Script Runtime Environment
This document explains how scripts execute in RocketWave Pulse, including capabilities, limitations, and best practices.
How Scripts Execute
The Isolated V8 Runtime
Scripts run in an isolated V8 instance using the isolated-vm package. This provides:
- Complete Isolation - Each workflow execution gets its own V8 context
- Memory Limits - Each isolate is limited to 128MB of memory
- Timeout Protection - Scripts timeout after a configurable duration (default: 5 seconds)

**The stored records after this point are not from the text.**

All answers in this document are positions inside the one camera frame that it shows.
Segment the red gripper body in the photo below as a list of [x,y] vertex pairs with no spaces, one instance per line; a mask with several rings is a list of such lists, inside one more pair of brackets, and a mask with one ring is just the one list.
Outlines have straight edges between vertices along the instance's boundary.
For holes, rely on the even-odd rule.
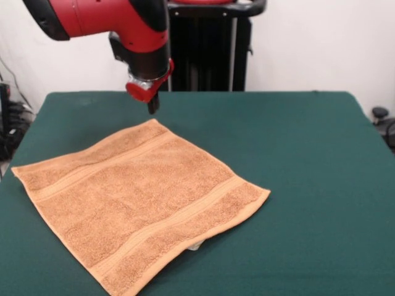
[[159,88],[168,80],[169,76],[174,70],[174,63],[171,58],[168,60],[168,70],[166,73],[154,80],[143,80],[137,78],[131,73],[129,74],[129,80],[126,83],[126,90],[129,95],[140,102],[149,103],[155,95],[157,95]]

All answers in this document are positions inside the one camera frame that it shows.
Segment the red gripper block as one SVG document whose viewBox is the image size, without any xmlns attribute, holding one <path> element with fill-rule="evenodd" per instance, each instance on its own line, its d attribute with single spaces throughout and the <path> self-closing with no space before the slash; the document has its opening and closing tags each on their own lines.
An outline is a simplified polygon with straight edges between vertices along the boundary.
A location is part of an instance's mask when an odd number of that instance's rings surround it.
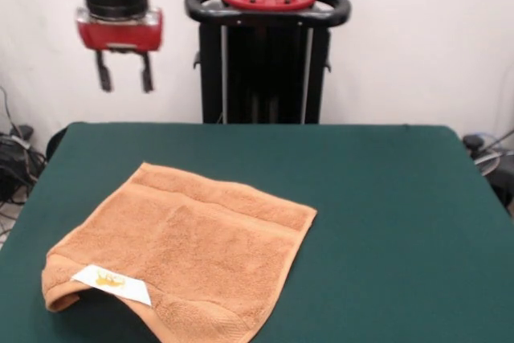
<svg viewBox="0 0 514 343">
<path fill-rule="evenodd" d="M 95 51 L 96 67 L 100 87 L 104 92 L 112 92 L 112 81 L 104 64 L 106 50 L 132 50 L 140 52 L 143 68 L 141 82 L 143 91 L 150 93 L 153 88 L 151 60 L 148 51 L 158 51 L 162 43 L 164 16 L 159 8 L 149 9 L 140 18 L 109 21 L 95 18 L 89 10 L 80 7 L 76 11 L 76 25 L 84 46 Z"/>
</svg>

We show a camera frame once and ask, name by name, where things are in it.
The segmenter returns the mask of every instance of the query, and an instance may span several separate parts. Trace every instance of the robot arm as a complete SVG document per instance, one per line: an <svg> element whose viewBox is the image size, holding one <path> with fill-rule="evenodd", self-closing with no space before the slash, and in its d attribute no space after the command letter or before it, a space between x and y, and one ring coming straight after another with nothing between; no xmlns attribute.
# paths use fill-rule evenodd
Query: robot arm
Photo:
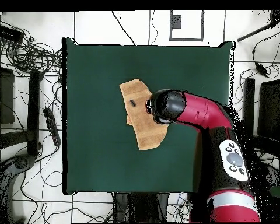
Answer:
<svg viewBox="0 0 280 224"><path fill-rule="evenodd" d="M221 105L165 89L151 95L146 110L158 124L181 123L198 131L202 149L196 153L201 153L202 159L194 189L199 200L193 201L191 221L260 222L242 150L232 120Z"/></svg>

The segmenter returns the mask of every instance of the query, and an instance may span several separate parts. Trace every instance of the white floor tile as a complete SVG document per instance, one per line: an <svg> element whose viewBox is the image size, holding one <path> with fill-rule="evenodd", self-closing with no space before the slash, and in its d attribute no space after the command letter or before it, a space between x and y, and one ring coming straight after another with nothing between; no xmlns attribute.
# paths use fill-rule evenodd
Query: white floor tile
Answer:
<svg viewBox="0 0 280 224"><path fill-rule="evenodd" d="M270 11L268 10L227 10L225 40L236 41L240 37L265 26L270 22L269 16ZM269 38L277 32L280 32L280 24L241 42L237 42L234 52L234 60L253 61L252 50L254 46L262 39ZM255 60L261 62L273 61L277 53L279 42L280 34L261 42L255 49ZM280 47L275 61L280 62Z"/></svg>
<svg viewBox="0 0 280 224"><path fill-rule="evenodd" d="M137 45L148 44L149 11L114 11L114 14ZM76 12L75 39L79 44L133 45L112 11Z"/></svg>
<svg viewBox="0 0 280 224"><path fill-rule="evenodd" d="M40 131L40 142L44 141L43 157L53 153L55 146L51 136L48 132ZM20 149L25 147L26 144L15 145L13 147L3 149L2 157L9 158ZM37 162L34 166L27 171L26 179L23 186L23 191L26 195L34 200L49 200L49 201L71 201L71 196L62 193L62 146L59 151L50 157ZM22 200L26 199L20 191L20 186L24 179L24 174L19 175L13 187L13 199Z"/></svg>
<svg viewBox="0 0 280 224"><path fill-rule="evenodd" d="M73 223L99 223L113 212L113 204L74 203Z"/></svg>
<svg viewBox="0 0 280 224"><path fill-rule="evenodd" d="M113 202L111 193L107 192L78 192L73 198L75 202Z"/></svg>
<svg viewBox="0 0 280 224"><path fill-rule="evenodd" d="M28 222L30 217L33 215L29 223L32 224L70 224L71 223L71 208L70 203L52 203L47 202L44 204L38 202L38 208L36 213L33 215L36 204L34 202L19 202L13 201L13 211L15 217L25 216Z"/></svg>
<svg viewBox="0 0 280 224"><path fill-rule="evenodd" d="M63 37L74 36L73 16L73 12L8 12L2 15L2 21L26 29L34 43L43 43L58 51Z"/></svg>
<svg viewBox="0 0 280 224"><path fill-rule="evenodd" d="M187 21L187 16L183 15L197 15L197 10L184 12L173 12L174 15L181 15L181 23ZM206 10L204 13L204 40L200 41L169 41L170 34L170 11L169 10L152 10L151 26L150 26L150 44L159 46L219 46L223 42L223 30L224 30L224 10ZM201 22L198 17L195 18L195 22Z"/></svg>

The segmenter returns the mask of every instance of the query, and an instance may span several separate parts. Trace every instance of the black frame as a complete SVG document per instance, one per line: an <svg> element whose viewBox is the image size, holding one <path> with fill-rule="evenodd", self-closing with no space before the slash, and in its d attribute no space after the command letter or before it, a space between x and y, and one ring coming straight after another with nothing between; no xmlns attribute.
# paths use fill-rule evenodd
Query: black frame
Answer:
<svg viewBox="0 0 280 224"><path fill-rule="evenodd" d="M173 15L173 10L170 11L170 30L169 30L169 41L200 41L202 42L204 39L204 10L201 11L201 32L200 38L172 38L172 29L174 28L174 19L176 16Z"/></svg>

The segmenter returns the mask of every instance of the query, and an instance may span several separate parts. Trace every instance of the tangled wires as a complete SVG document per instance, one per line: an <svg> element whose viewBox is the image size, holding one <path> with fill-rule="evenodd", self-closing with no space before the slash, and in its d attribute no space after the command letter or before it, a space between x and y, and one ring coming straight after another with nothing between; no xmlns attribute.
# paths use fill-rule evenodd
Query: tangled wires
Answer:
<svg viewBox="0 0 280 224"><path fill-rule="evenodd" d="M3 21L0 21L0 23L24 34L22 44L13 43L0 38L0 55L6 55L10 62L10 64L7 65L13 66L17 72L30 73L31 71L40 71L44 75L48 72L58 73L58 69L61 69L62 49L54 52L53 48L49 45L43 43L33 44L34 38L26 29L12 26Z"/></svg>

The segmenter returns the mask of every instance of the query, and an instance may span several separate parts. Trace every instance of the black cable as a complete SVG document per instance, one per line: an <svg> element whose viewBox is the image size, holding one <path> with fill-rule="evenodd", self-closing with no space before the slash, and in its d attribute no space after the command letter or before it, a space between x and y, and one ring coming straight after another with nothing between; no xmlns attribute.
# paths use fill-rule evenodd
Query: black cable
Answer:
<svg viewBox="0 0 280 224"><path fill-rule="evenodd" d="M129 37L129 39L133 42L133 45L136 45L135 42L132 40L132 38L130 37L130 35L128 35L128 33L124 30L123 26L121 25L120 21L117 19L116 15L114 14L114 11L112 11L112 15L115 17L116 21L118 22L118 24L120 25L121 29L124 31L124 33Z"/></svg>
<svg viewBox="0 0 280 224"><path fill-rule="evenodd" d="M31 215L31 217L30 217L29 220L28 220L28 223L27 223L27 224L29 224L30 221L31 221L31 219L32 219L32 216L36 213L36 211L37 211L37 209L39 208L39 206L38 206L38 204L37 204L37 202L36 202L35 200L33 200L32 198L28 197L28 196L24 193L24 191L23 191L23 184L24 184L24 182L25 182L25 179L26 179L26 172L24 172L24 179L23 179L23 181L22 181L20 190L21 190L22 194L23 194L26 198L28 198L29 200L31 200L32 202L34 202L34 203L36 204L36 209L34 210L33 214Z"/></svg>
<svg viewBox="0 0 280 224"><path fill-rule="evenodd" d="M268 39L270 39L270 38L273 38L273 37L275 37L275 36L277 36L277 35L279 35L279 34L280 34L280 32L275 33L274 35L272 35L272 36L270 36L270 37L268 37L268 38L264 38L264 39L260 40L258 43L256 43L256 45L255 45L254 48L252 49L252 59L253 59L255 65L256 65L257 71L260 72L260 73L261 73L262 75L264 75L265 77L268 77L268 78L270 78L270 79L276 78L276 77L279 75L279 73L280 73L279 67L276 66L276 65L274 65L275 59L276 59L277 54L278 54L278 51L279 51L280 42L279 42L278 47L277 47L277 51L276 51L275 58L274 58L274 60L273 60L273 62L272 62L272 65L271 65L276 71L278 71L278 74L277 74L276 76L274 76L274 77L269 77L269 76L268 76L268 75L271 74L271 70L270 70L270 73L268 73L267 70L266 70L266 68L265 68L263 65L257 63L257 62L255 61L254 54L255 54L255 51L256 51L256 47L257 47L261 42L263 42L263 41L265 41L265 40L268 40Z"/></svg>
<svg viewBox="0 0 280 224"><path fill-rule="evenodd" d="M153 11L153 14L152 14L152 26L153 26L153 28L156 30L156 27L155 27L155 25L153 24L153 17L155 16L155 10ZM155 37L155 40L152 42L152 44L154 43L154 42L156 42L156 38L158 37L158 31L156 30L156 37Z"/></svg>

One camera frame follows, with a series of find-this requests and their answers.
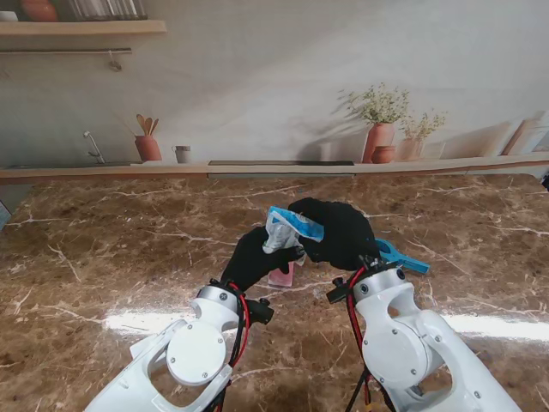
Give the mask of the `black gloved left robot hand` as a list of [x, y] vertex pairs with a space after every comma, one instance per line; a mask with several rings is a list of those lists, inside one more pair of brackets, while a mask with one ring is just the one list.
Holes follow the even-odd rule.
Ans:
[[234, 253], [224, 269], [220, 281], [233, 282], [242, 292], [259, 282], [273, 270], [284, 274], [289, 264], [299, 260], [305, 252], [299, 246], [265, 253], [262, 246], [268, 239], [265, 227], [255, 227], [237, 243]]

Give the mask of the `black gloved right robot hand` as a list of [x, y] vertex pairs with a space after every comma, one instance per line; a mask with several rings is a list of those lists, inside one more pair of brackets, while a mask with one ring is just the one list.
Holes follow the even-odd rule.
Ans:
[[307, 197], [288, 208], [324, 228], [321, 242], [299, 238], [313, 262], [328, 262], [339, 270], [354, 271], [362, 265], [360, 258], [381, 257], [368, 219], [352, 205]]

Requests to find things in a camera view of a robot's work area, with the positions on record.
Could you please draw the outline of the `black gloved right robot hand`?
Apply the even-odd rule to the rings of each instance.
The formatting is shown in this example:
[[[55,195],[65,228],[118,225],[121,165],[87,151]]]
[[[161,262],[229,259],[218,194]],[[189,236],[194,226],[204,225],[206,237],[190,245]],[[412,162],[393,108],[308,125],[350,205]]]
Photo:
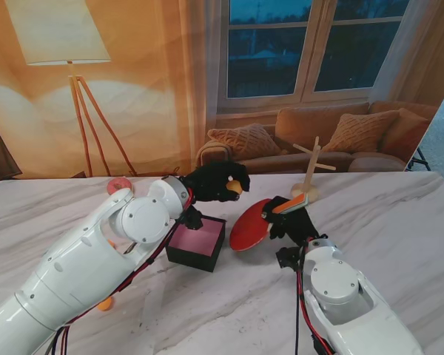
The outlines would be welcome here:
[[[262,209],[263,219],[271,225],[269,229],[269,238],[271,240],[281,239],[286,234],[298,246],[303,246],[307,240],[320,237],[310,219],[309,213],[305,207],[295,209],[286,214],[275,213],[275,208],[287,203],[289,200],[276,196],[267,202]]]

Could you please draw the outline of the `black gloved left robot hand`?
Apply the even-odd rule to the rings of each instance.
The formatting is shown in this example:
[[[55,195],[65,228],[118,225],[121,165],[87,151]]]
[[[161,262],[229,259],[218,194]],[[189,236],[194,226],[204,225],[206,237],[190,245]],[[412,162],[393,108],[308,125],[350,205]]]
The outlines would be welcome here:
[[[244,192],[249,191],[250,177],[244,165],[234,161],[215,161],[197,168],[179,180],[186,188],[190,188],[195,201],[236,201],[238,193],[228,190],[226,185],[229,177],[240,183]]]

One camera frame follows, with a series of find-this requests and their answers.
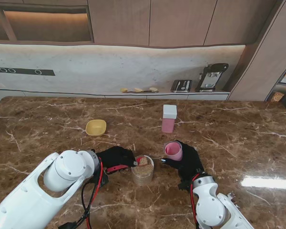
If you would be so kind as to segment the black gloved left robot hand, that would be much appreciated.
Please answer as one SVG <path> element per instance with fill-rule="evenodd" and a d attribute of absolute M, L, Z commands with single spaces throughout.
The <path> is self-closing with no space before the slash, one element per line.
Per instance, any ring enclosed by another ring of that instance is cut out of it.
<path fill-rule="evenodd" d="M 128 167 L 138 165 L 133 152 L 120 146 L 113 146 L 96 154 L 102 160 L 106 174 L 112 174 Z"/>

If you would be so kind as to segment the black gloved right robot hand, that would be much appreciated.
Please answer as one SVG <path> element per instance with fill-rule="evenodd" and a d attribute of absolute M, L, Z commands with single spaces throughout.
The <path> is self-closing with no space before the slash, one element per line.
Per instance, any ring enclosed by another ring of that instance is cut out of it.
<path fill-rule="evenodd" d="M 164 147 L 161 162 L 175 168 L 182 182 L 191 181 L 197 174 L 204 173 L 204 167 L 196 149 L 181 141 L 171 141 Z"/>

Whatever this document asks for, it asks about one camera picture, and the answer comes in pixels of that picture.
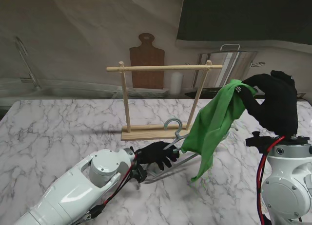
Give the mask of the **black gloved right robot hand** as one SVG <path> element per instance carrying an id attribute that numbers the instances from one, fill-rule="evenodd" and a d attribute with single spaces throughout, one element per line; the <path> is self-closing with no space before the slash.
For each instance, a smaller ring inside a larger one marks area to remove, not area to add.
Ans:
<path id="1" fill-rule="evenodd" d="M 270 74 L 253 75 L 235 88 L 249 115 L 278 136 L 291 138 L 297 134 L 297 90 L 292 76 L 272 70 Z M 247 88 L 257 86 L 265 99 L 259 104 Z"/>

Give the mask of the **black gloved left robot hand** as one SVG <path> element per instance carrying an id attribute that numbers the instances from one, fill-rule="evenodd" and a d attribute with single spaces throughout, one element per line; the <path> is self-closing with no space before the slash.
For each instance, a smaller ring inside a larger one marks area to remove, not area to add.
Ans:
<path id="1" fill-rule="evenodd" d="M 164 170 L 164 166 L 171 168 L 172 163 L 179 158 L 179 151 L 175 151 L 175 145 L 167 147 L 170 143 L 158 141 L 149 144 L 148 146 L 138 149 L 136 153 L 136 161 L 138 164 L 156 163 L 160 170 Z"/>

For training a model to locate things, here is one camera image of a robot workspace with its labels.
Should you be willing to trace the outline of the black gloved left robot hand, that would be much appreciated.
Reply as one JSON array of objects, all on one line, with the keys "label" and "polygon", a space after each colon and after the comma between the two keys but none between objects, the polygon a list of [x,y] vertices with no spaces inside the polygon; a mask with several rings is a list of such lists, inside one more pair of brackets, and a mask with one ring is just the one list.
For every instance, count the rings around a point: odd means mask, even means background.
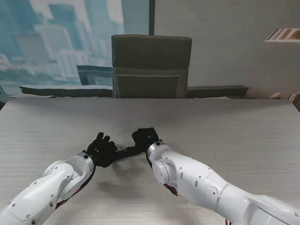
[{"label": "black gloved left robot hand", "polygon": [[88,146],[86,152],[92,158],[96,166],[106,168],[114,162],[117,147],[109,136],[99,132],[96,139]]}]

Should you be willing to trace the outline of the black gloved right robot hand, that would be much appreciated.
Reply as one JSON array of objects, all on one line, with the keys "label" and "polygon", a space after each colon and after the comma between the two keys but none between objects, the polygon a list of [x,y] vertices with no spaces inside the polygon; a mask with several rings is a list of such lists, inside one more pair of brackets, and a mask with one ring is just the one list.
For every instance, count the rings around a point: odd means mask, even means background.
[{"label": "black gloved right robot hand", "polygon": [[146,152],[152,144],[160,140],[153,127],[137,129],[134,133],[132,133],[132,138],[135,145],[127,147],[125,150],[134,155]]}]

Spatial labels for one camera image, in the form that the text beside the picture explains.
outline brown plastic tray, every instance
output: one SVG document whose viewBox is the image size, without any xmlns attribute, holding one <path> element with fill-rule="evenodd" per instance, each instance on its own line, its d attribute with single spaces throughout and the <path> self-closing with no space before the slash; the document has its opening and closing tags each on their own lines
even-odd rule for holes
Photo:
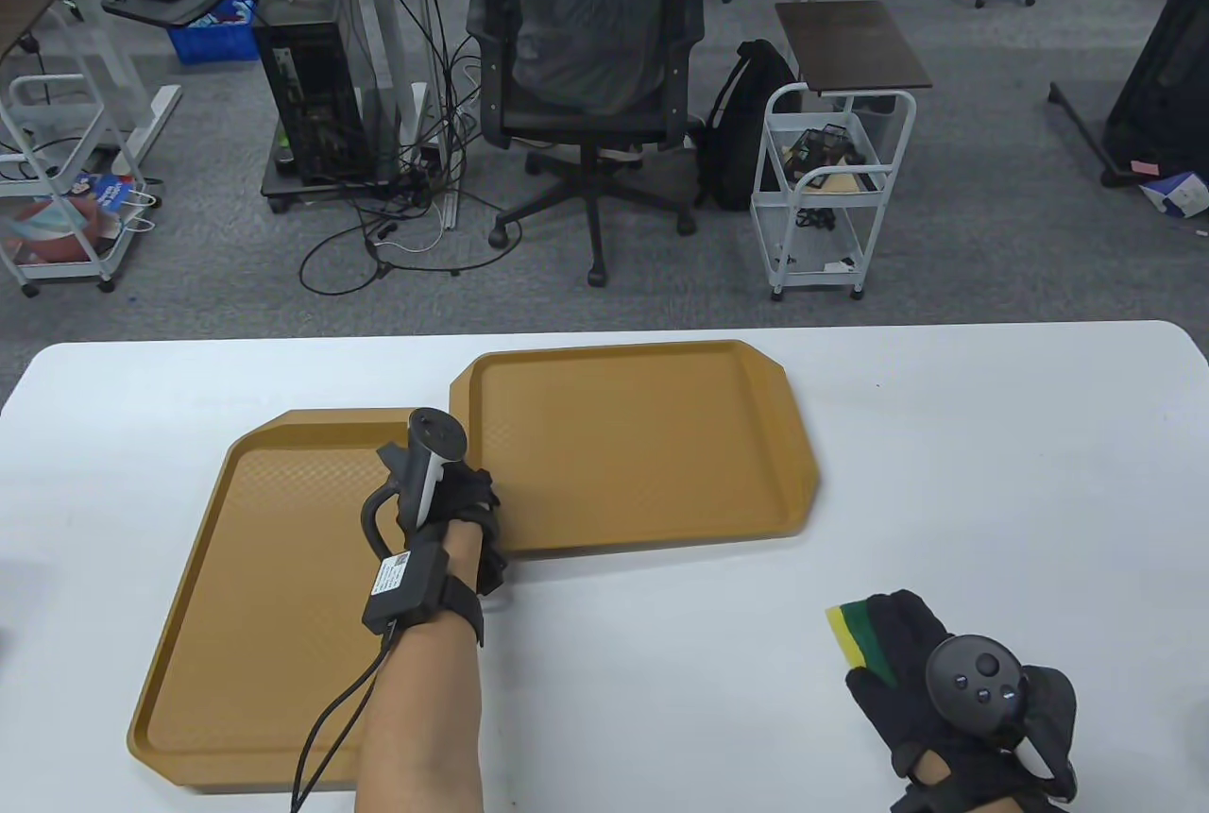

- No Node.js Access - Scripts cannot access Node.js APIs, the filesystem, or network directly
┌─────────────────────────────────────────────────────────┐
│ Worker Thread │
│ ┌───────────────────────────────────────────────────┐ │
│ │ V8 Isolate (128MB) │ │
│ │ ┌───────────────────────────────────────────┐ │ │
│ │ │ Your Script Context │ │ │
│ │ │ │ │ │
│ │ │ • message object │ │ │
│ │ │ • Environment variables │ │ │
│ │ │ • Injected functions │ │ │
│ │ │ • Entity arguments │ │ │
│ │ │ │ │ │
│ │ └───────────────────────────────────────────┘ │ │
│ └───────────────────────────────────────────────────┘ │
│ ↕ References │
│ ┌───────────────────────────────────────────────────┐ │
│ │ Node.js Host Functions │ │
│ │ • AWS SDK calls (S3, Bedrock) │ │
│ │ • HTTP requests (fetch) │ │
│ │ • Pinecone operations │ │
│ └───────────────────────────────────────────────────┘ │
└─────────────────────────────────────────────────────────┘
Execution Flow
- Worker receives message from queue
- V8 isolate created for this execution
- Context initialized with message, variables, and script functions
- Scripts injected (print, prompt, pinecone, mastodon, stm, sportradar, pubsub)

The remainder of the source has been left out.